Vice Chancellor of the University of Reading
- Incumbent
- Assumed office September 2018
- Preceded by: David Bell

Personal details
- Born: Robert Adrianus Leonardus Van de Noort
- Education: Utrecht University (BA) University of Amsterdam (Drs) University of Exeter (PhD)

= Robert Van de Noort =

Dutch historian and archeologist

Robert Adrianus Leonardus Van de Noort is a Dutch-British historian and archaeologist who is the vice-chancellor and the chief executive of the University of Reading. He is the chair of the Thames Regional Flood and Coastal Committee (RFCC). He worked at the University of Exeter (2000–2014) where he was the dean of the College of Social Sciences and International Studies. Van de Noort worked from 1988 to 1989 at the British School in Rome, from 1989 to 1991 at the Rotterdam Archaeology Unit, and then he went to the University of Hull (1992–2000). He is a Fellow of the Society of Antiquaries of London and a Principal Fellow of the Higher Education Academy.

== Early career ==
Van de Noort studied history at the University of Utrecht and Archaeology at the University of Amsterdam. He worked at the British School in Rome (1988–89), and the Rotterdam Archaeology Unit (1989–1991) before moving to Britain, where he became the manager of the Humber Wetlands Project (1992–2000) and the director of the Centre for Wetland Archaeology (1996–2000), both at the University of Hull.

In 2001 he was appointed senior lecturer in archaeology at the University of Exeter, moving on to became head of department and then head of the School of Geography, Archaeology and Earth Resources from 2003 to 2008. He also was the university's dean of the Faculty of Graduate Research and the dean of the College of Social Sciences and International Studies.

== University of Reading ==
Van de Noort joined the University of Reading in 2014 as pro-vice chancellor. He served as deputy vice-chancellor before becoming acting vice-chancellor in 2018 and vice-chancellor in 2019.

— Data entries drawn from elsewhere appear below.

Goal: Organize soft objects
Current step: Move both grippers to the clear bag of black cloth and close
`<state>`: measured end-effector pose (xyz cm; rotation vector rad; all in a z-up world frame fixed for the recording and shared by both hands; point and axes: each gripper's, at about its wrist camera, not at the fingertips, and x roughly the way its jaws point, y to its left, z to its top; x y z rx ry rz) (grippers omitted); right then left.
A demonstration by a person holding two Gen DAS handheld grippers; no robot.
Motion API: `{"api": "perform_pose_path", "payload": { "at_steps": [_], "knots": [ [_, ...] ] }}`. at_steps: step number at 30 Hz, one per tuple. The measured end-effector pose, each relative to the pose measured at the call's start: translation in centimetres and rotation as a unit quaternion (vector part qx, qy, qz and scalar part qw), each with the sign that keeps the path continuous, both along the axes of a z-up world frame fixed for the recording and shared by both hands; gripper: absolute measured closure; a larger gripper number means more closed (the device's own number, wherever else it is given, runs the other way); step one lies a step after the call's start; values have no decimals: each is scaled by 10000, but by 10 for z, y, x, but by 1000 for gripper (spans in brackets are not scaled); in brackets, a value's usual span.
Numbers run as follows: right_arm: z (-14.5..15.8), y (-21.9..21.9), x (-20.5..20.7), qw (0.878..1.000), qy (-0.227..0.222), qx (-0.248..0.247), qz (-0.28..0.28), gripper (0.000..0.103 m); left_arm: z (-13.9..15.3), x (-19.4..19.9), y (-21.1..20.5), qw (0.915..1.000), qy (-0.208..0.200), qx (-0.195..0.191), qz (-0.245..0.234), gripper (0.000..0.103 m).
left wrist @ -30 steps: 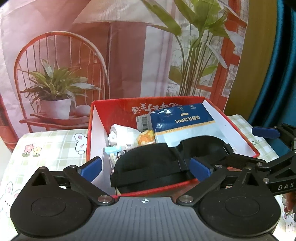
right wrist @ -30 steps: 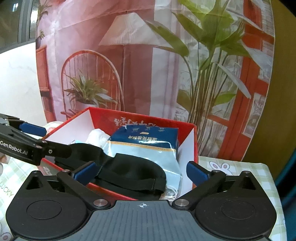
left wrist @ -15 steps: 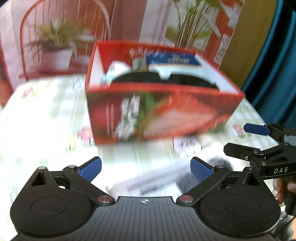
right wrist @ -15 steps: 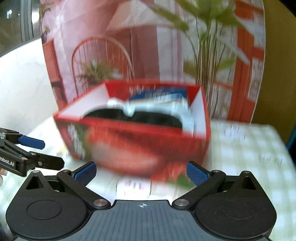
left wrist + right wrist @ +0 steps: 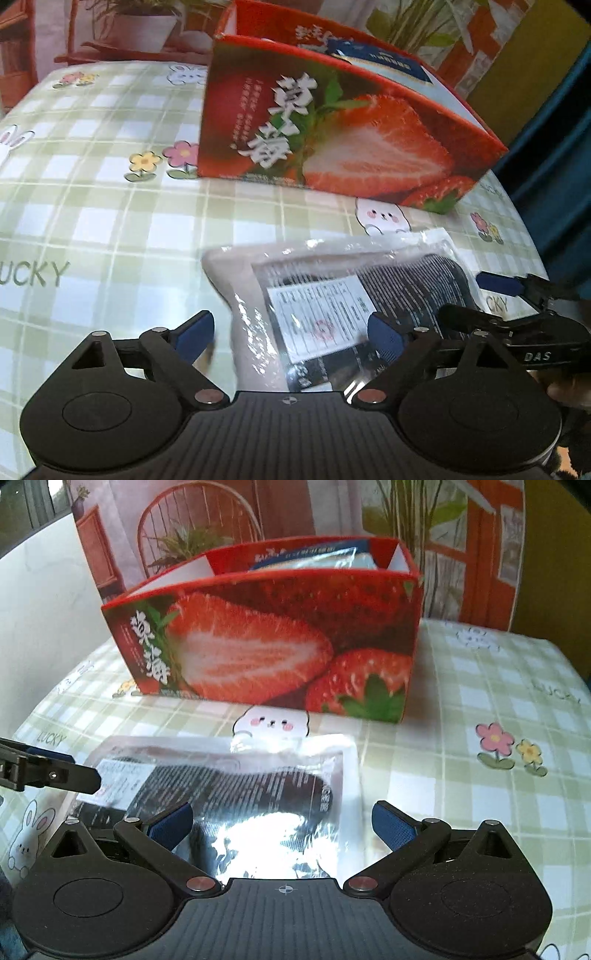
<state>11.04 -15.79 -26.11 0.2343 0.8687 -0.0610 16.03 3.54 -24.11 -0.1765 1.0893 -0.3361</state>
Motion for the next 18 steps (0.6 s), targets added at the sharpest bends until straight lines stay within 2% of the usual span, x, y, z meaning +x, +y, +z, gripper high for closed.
{"api": "perform_pose_path", "payload": {
  "at_steps": [5,11,14,18],
  "knots": [
    [-4,0,0,10000,72,58,-2,1,-7,-4,-7,9997,166,-151,-68,18],
    [-9,-5,0,9994,179,290,-28,1,-8,-4,-5,9996,169,-225,-25,18],
    [-10,-6,-1,9992,157,360,-60,0,-8,-3,-2,9993,165,-323,15,29],
    [-6,-9,-4,9986,141,505,-116,10,-5,-3,5,9988,127,-464,93,31]
  ]
}}
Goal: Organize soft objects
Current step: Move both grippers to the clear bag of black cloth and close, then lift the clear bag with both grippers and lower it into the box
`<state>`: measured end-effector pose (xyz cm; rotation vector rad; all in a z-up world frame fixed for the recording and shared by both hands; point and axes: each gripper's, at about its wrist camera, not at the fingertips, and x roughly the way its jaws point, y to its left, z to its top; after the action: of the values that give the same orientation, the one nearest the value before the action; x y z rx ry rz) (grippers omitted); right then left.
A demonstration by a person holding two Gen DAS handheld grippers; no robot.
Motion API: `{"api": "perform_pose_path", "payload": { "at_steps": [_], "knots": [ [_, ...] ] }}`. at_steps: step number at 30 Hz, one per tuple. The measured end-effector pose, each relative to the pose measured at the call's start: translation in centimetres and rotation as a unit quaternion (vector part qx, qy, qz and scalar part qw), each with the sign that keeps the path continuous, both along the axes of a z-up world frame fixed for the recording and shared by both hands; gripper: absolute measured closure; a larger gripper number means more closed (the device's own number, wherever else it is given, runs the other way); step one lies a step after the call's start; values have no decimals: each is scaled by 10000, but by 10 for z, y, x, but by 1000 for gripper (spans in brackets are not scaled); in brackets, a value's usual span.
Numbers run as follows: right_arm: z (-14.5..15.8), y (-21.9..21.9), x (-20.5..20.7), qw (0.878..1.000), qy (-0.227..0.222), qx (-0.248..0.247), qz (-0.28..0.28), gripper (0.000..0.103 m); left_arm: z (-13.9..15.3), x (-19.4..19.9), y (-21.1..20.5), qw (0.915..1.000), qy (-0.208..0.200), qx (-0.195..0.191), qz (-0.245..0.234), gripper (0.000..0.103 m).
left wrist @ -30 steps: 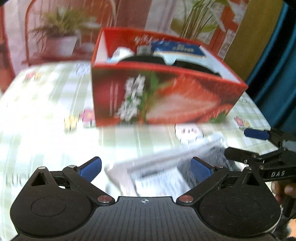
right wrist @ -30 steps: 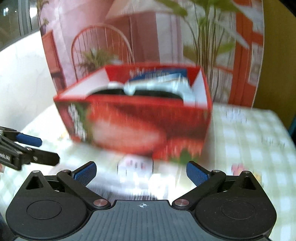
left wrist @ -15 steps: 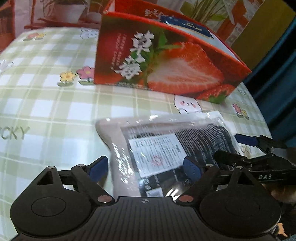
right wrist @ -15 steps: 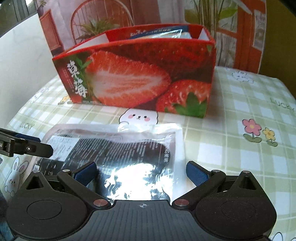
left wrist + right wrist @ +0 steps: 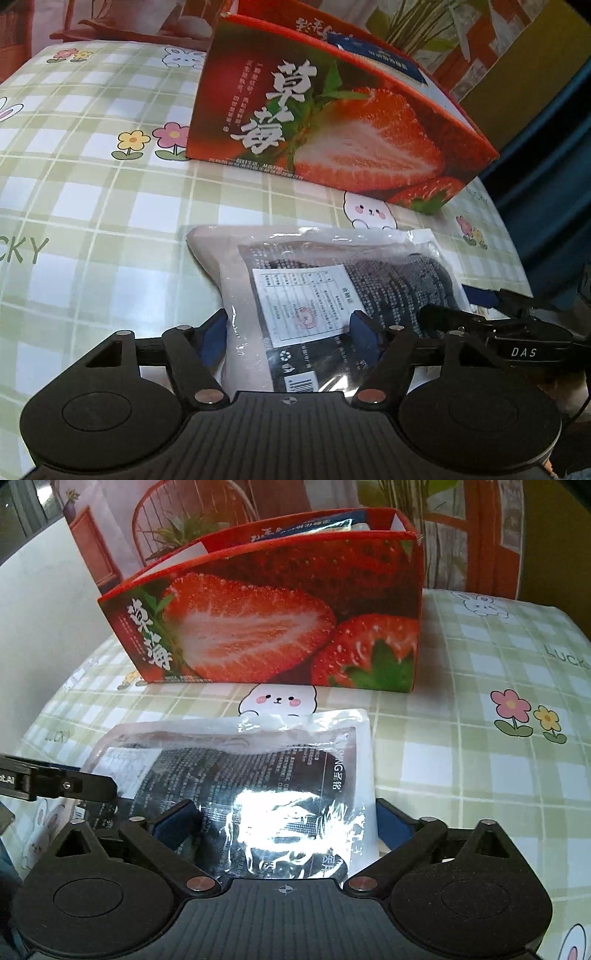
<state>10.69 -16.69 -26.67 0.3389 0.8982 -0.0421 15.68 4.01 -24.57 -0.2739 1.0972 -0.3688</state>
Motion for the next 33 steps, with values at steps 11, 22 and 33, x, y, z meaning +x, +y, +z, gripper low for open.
{"api": "perform_pose_path", "payload": {
  "at_steps": [11,22,33],
  "knots": [
    [19,-12,-11,9992,-304,252,-91,57,2,-2,14,9987,-31,-364,343,31],
    [63,-10,-8,9956,-939,63,25,63,51,1,25,9928,-891,-690,405,31],
    [136,-35,15,9815,-1890,-313,-39,63,144,40,0,9690,-2430,-442,13,31]
  ]
}}
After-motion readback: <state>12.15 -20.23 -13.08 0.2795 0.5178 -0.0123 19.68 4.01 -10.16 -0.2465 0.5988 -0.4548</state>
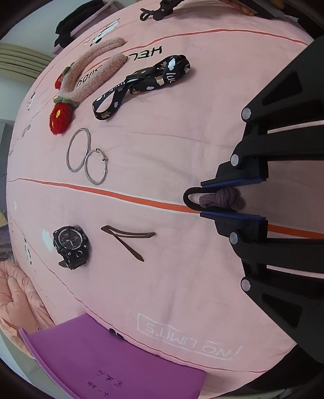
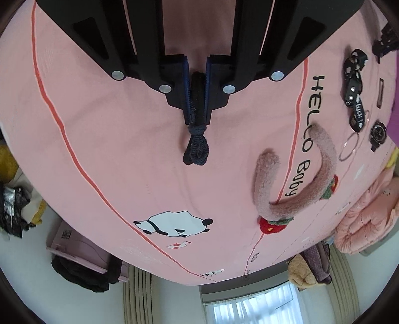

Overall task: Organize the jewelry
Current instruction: 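Carry the scrunchie and black bow over the purple tub with both tools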

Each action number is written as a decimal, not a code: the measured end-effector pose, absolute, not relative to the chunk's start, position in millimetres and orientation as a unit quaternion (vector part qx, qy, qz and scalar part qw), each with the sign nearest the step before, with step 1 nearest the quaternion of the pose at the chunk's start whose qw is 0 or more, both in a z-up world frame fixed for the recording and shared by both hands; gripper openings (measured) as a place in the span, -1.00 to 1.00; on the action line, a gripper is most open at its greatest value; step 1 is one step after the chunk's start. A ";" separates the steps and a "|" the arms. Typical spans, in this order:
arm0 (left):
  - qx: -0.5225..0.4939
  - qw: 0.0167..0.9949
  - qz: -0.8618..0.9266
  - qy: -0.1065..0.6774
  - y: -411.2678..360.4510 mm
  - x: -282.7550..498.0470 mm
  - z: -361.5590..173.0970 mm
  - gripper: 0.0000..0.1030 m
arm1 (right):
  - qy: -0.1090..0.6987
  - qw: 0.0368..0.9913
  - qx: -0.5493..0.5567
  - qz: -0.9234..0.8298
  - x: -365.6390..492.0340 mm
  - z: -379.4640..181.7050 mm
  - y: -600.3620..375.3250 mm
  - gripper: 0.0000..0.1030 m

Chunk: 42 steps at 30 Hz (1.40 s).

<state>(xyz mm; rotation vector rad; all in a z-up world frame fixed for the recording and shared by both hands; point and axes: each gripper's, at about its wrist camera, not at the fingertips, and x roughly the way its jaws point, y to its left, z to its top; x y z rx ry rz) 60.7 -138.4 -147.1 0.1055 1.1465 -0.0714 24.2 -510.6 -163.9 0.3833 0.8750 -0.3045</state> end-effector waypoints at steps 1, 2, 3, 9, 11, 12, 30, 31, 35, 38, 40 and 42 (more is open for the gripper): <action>0.049 0.839 -0.035 0.541 -136.6 60.6 -145.9 -0.66 | 0.416 0.877 0.194 -0.144 19.7 -163.1 -511.7 -0.82; 0.049 0.841 -0.036 0.538 -134.6 61.8 -144.7 -0.66 | 0.414 0.877 0.198 -0.144 16.2 -162.1 -511.3 -0.82; 0.049 0.842 -0.038 0.536 -133.7 61.4 -142.9 -0.66 | 0.414 0.877 0.199 -0.143 12.9 -161.3 -510.1 -0.82; 0.047 0.854 -0.059 0.515 -129.0 53.6 -124.1 -0.66 | 0.411 0.878 0.208 -0.131 -6.5 -150.5 -491.7 -0.82; 0.044 0.859 -0.065 0.506 -127.3 50.9 -117.0 -0.66 | 0.405 0.882 0.207 -0.124 -14.9 -143.5 -481.2 -0.82; 0.040 0.860 -0.070 0.503 -125.5 49.6 -113.2 -0.66 | 0.403 0.884 0.207 -0.120 -19.5 -139.5 -475.8 -0.82; -0.005 0.919 -0.096 0.383 -42.8 18.0 -5.0 -0.66 | 0.343 0.927 0.154 0.005 -74.7 -24.4 -313.5 -0.82; -0.009 0.922 -0.096 0.375 -31.7 16.5 2.9 -0.66 | 0.341 0.929 0.146 0.016 -72.0 -16.9 -302.6 -0.82; -0.020 0.935 -0.084 0.344 11.8 13.9 29.6 -0.65 | 0.328 0.935 0.116 0.073 -59.6 14.9 -252.1 -0.82; -0.024 0.945 -0.061 0.320 47.2 13.7 47.7 -0.65 | 0.321 0.935 0.096 0.115 -44.9 32.8 -215.3 -0.82; -0.024 0.950 -0.044 0.309 69.6 15.6 57.0 -0.65 | 0.314 0.934 0.088 0.143 -33.8 43.7 -190.7 -0.82; -0.023 0.953 -0.027 0.302 92.8 19.3 64.8 -0.65 | 0.306 0.931 0.086 0.177 -19.2 54.4 -162.5 -0.82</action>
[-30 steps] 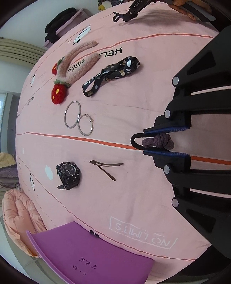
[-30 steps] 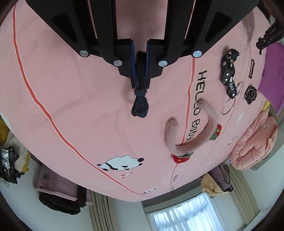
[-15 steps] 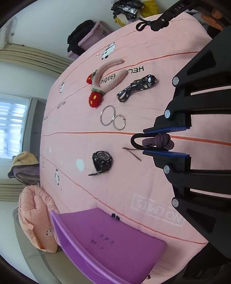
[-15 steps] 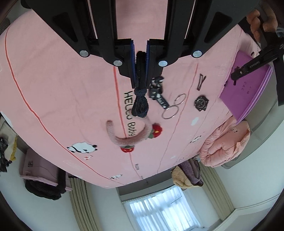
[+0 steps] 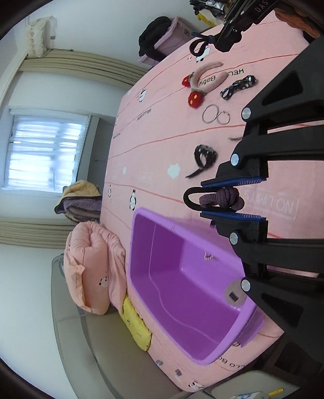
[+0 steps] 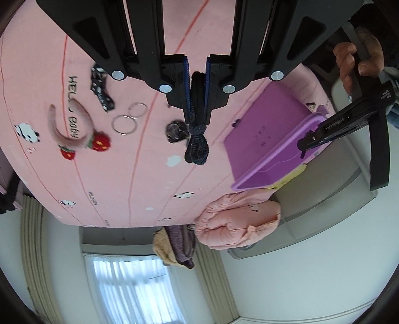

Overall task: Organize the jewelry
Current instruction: 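Carry the scrunchie and black bow over the purple tub with both tools, then open both tools to drop the scrunchie and bow into the tub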

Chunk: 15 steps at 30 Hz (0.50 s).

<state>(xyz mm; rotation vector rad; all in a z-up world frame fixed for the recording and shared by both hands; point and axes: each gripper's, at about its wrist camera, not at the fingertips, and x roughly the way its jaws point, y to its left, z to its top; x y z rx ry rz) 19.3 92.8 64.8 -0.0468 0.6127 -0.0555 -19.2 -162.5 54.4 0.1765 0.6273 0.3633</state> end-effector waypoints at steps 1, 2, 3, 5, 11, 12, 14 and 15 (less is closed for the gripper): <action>-0.023 0.954 -0.019 0.298 106.0 21.9 68.1 -0.65 | 0.303 0.930 0.083 0.194 -11.5 58.8 -147.4 -0.82; -0.024 0.955 -0.012 0.296 117.9 24.0 70.5 -0.65 | 0.299 0.928 0.077 0.207 -4.4 62.1 -133.3 -0.82; -0.024 0.955 -0.005 0.295 131.3 27.9 72.5 -0.65 | 0.296 0.926 0.069 0.225 3.3 64.5 -116.0 -0.82; -0.023 0.954 0.013 0.299 154.2 34.6 74.3 -0.65 | 0.303 0.917 0.061 0.253 19.2 68.1 -86.7 -0.82; -0.021 0.943 0.068 0.324 211.0 60.1 66.6 -0.64 | 0.328 0.892 0.053 0.306 69.1 74.0 -10.5 -0.82; -0.025 0.940 0.074 0.333 218.7 65.0 63.5 -0.64 | 0.335 0.888 0.053 0.310 77.5 73.7 0.1 -0.82; -0.038 0.931 0.079 0.353 233.5 73.8 55.4 -0.64 | 0.347 0.880 0.055 0.321 94.7 72.4 21.2 -0.82; -0.043 0.927 0.078 0.363 239.6 77.9 52.1 -0.64 | 0.354 0.875 0.054 0.326 102.8 70.9 31.7 -0.82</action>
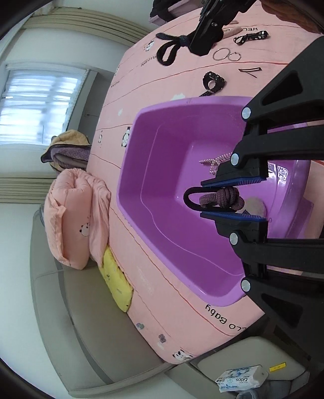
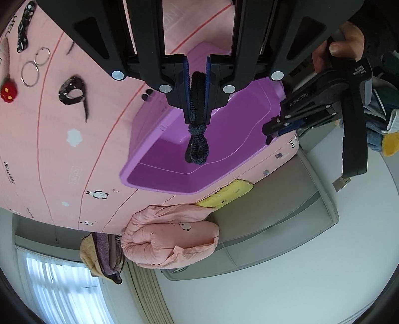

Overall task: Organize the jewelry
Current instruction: 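Open both tools to drop the scrunchie and bow into the tub, then move both tools back toward the watch, hoops and lanyard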

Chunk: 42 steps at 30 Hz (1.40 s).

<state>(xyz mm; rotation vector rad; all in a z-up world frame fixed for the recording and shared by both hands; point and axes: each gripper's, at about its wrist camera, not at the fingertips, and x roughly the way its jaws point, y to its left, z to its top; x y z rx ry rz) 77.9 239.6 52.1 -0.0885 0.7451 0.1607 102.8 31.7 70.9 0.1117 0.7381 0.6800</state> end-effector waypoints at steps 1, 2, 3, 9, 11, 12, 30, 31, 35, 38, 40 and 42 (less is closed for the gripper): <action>-0.044 0.925 0.079 0.370 244.6 80.3 50.2 -0.64 | 0.359 0.873 0.049 0.327 110.3 68.7 42.4 -0.82; -0.041 0.922 0.080 0.376 248.3 83.8 47.7 -0.64 | 0.364 0.871 0.046 0.327 115.4 66.3 52.0 -0.82; -0.037 0.921 0.081 0.379 251.5 84.7 45.7 -0.64 | 0.370 0.868 0.044 0.328 121.2 63.4 59.3 -0.82; -0.040 0.912 0.087 0.398 268.4 99.4 31.3 -0.63 | 0.403 0.859 0.033 0.315 150.1 42.7 92.4 -0.82; -0.040 0.910 0.090 0.402 271.7 104.7 27.4 -0.63 | 0.410 0.859 0.032 0.305 158.8 38.6 98.5 -0.82; -0.039 0.909 0.093 0.405 273.2 107.1 25.5 -0.62 | 0.412 0.860 0.030 0.300 160.9 37.3 99.9 -0.82; -0.043 0.915 0.131 0.380 283.6 92.9 23.7 0.57 | 0.397 0.880 0.020 0.259 168.4 34.7 83.8 -0.16; -0.044 0.914 0.132 0.380 284.3 93.6 24.0 0.57 | 0.398 0.879 0.022 0.260 168.0 34.7 83.4 -0.16; -0.044 0.913 0.135 0.382 283.8 93.1 25.3 0.62 | 0.399 0.877 0.024 0.265 165.1 35.3 80.4 -0.16; -0.051 0.913 0.136 0.382 284.9 90.1 26.9 0.79 | 0.400 0.875 0.026 0.274 161.9 35.9 78.6 0.12; -0.055 0.914 0.136 0.379 286.0 86.8 28.9 0.82 | 0.393 0.878 0.022 0.273 158.0 37.4 77.9 0.13; -0.056 0.914 0.138 0.378 286.6 84.7 30.7 0.84 | 0.391 0.878 0.021 0.274 154.7 38.8 76.1 0.13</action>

Upon taking up the role, Van de Noort personally requested the vice-chancellor's salary on appointment be reduced below the £220–£280k range. This request resulted in a basic pay of £195,000 in 2018/19 compared to £264,809 received by his predecessor, Sir David Bell, in 2017/18. Van de Noort had a reported salary of £235,000 in 2023/24 which is below the sector average of £325,000.

In 2019, the University of Reading launched an inquiry into a potential conflict of interest. The university investigated whether it had improperly benefited from the sale of land belonging to the National Institute for Research in Dairying trust, of which the University of Reading is the sole trustee, with the £121m from the sales having been spent by the university. Van de Noort explained "[w]e are confident that appropriate governance arrangements are now in place relating to the university’s management of the trust, and the designation of the money as a loan has no wider implications for the university’s ongoing financial position.”

In 2021, as vice-chancellor at Reading, Van de Noort was involved in controversy with the students' union over tuition fee refunds. He refused the union's request to cancel tuition fees for the year, following concerns over online teaching during the COVID-19 pandemic and reduced contact time.

In April 2023, Van de Noort issued a formal apology to Conservative MP James Sunderland, whose invitation to speak at the University of Reading was rescinded by the university's student body due to his views on immigration. Van de Noort invited Sunderland to speak at the university at a later date.

In 2024, students at the University of Reading set up an encampment on campus in support of Gaza. The students demanded the university take a formal position on war crimes being perpetrated in the conflict, divest from companies involved in supporting Israel’s military, provide more assistance to Palestinian students fleeing conflict, and safeguard freedom of speech on campus to allow students and staff to speak up without fear of repercussions. Van de Noort responded explaining that if the university took a formal position it would undermine the work of the university's independent experts. He confirmed that university policy specifically excludes investments in weapons and arms companies, that the university is a University of Sanctuary, and that he supports the freedom of expression and right of protest.

During his tenure, Van de Noort has been a supporter of academic freedom of expression. As a result of a research seminar held by the university's School of Law in 2022, the university was accused of acting unlawfully, creating a hostile environment for trans and other colleagues, students and visitors, and failing to follow its own policies. Van de Noort stated "we strive to be a safe space for people of all backgrounds, orientations and perspectives. But creating safe spaces cannot, and must not, be used for shutting down genuine academic debate ... [n]one of us, though, has a right to not be offended by somebody’s views. We have an obligation to respect and allow others to express views we disagree with, even those we find upsetting and hurtful."

In 2024, when speaking at the Houses of Parliament, Van de Noort continued his support and stated "[w]e need to be bold when protecting academic freedom, and we need to tread lightly when entering current debates. If we do not, universities risk becoming less universal and more homogenous, and that’s a big risk to society."

Van de Noort was appointed Commander of the Order of the British Empire (CBE) in the 2024 New Year Honours for services to science, flood risk management and sustainability. In October 2024, Van de Noort was appointed a deputy lieutenant of Berkshire.